* [WHAT TO DO] Starting at the line that contains "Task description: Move", write out each line through the end of the data below, exactly as it stands. Skip any pictures.

=-=-=

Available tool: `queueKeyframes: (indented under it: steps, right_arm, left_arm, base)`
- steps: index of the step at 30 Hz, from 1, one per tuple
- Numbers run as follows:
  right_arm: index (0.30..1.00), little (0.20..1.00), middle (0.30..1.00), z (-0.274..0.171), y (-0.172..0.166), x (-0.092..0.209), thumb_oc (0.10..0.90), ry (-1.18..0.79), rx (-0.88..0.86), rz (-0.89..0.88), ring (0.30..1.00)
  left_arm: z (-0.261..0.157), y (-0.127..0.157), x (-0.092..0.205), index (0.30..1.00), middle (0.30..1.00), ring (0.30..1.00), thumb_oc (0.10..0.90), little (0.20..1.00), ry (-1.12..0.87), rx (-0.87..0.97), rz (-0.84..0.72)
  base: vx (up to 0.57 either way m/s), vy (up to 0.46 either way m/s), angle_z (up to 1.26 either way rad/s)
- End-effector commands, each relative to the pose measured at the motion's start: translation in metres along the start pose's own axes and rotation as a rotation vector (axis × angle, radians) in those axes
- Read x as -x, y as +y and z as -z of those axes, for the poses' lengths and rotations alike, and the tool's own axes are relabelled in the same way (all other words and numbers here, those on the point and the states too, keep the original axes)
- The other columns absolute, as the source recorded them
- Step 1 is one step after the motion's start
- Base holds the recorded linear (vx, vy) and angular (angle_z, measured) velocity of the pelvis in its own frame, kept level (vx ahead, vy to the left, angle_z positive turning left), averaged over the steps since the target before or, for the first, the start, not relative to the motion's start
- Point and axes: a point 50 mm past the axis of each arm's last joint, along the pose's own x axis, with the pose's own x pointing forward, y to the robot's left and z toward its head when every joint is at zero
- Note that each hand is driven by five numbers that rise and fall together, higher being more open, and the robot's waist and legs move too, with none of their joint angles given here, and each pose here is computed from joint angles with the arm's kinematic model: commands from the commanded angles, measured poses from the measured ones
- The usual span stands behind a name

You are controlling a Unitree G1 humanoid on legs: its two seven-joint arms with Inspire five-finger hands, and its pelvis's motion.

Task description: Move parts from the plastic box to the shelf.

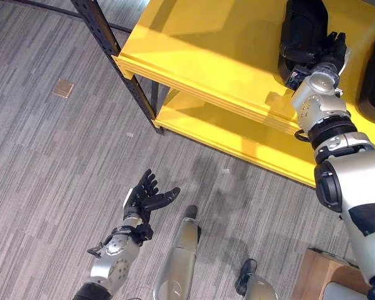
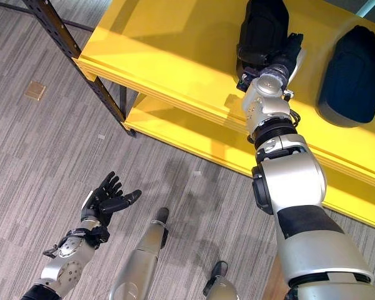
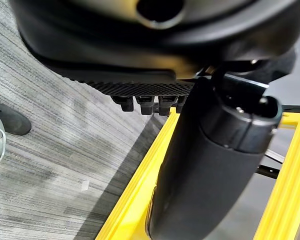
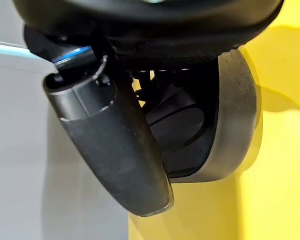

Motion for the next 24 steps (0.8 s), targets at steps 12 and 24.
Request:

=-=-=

* [TASK OUTPUT]
Task description: Move parts from the plastic box to the shelf.


Motion for the next 24 steps (0.8 s), targets at steps 12 and 24.
Request:

For this exercise, nothing further remains to be done.